WHAT YOU ARE ASKED TO DO: Within the listing below, filter for "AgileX" and copy every matching line.

++++ INFORMATION PROVIDED

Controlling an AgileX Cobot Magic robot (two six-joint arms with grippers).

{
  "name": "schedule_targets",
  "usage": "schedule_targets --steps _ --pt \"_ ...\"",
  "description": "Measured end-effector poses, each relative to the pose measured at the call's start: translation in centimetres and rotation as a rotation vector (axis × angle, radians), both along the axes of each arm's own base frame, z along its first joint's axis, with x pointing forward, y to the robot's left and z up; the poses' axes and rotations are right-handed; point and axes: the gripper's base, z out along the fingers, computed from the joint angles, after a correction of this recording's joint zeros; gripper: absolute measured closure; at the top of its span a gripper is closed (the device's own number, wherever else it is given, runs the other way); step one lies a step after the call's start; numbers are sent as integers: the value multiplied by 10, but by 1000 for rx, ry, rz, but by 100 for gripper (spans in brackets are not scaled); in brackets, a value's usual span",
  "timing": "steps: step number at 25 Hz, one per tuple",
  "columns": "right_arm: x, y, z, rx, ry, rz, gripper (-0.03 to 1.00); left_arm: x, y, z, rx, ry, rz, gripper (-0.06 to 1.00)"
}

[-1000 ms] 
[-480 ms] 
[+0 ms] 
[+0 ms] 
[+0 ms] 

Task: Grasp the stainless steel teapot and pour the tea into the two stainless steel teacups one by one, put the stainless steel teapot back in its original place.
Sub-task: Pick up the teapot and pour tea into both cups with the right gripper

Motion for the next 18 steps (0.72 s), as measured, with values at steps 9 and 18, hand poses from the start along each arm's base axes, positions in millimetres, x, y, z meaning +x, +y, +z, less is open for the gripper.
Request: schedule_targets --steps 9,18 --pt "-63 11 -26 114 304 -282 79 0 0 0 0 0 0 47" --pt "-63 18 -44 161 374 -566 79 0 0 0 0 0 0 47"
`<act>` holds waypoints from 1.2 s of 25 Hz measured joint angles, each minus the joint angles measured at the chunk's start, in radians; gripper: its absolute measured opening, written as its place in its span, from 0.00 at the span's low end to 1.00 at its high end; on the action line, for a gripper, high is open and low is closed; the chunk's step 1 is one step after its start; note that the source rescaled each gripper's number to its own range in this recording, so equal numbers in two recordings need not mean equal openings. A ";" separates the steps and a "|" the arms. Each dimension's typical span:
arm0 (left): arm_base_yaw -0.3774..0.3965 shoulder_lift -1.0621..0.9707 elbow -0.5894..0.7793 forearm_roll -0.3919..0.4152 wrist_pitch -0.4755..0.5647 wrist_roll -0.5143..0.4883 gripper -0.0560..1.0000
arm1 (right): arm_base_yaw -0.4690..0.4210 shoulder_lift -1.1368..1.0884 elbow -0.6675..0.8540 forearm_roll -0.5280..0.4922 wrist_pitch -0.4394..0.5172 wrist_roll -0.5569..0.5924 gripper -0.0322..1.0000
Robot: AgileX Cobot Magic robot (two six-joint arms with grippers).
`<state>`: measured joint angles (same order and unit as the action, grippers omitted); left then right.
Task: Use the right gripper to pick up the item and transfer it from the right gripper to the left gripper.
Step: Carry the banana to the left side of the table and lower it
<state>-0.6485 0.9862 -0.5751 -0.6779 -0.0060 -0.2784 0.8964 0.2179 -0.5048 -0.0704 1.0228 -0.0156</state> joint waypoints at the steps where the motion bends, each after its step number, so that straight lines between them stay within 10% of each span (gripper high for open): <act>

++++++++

EXPECTED ANSWER:
Controlling an AgileX Cobot Magic robot (two six-joint arms with grippers).
Robot: AgileX Cobot Magic robot (two six-joint arms with grippers).

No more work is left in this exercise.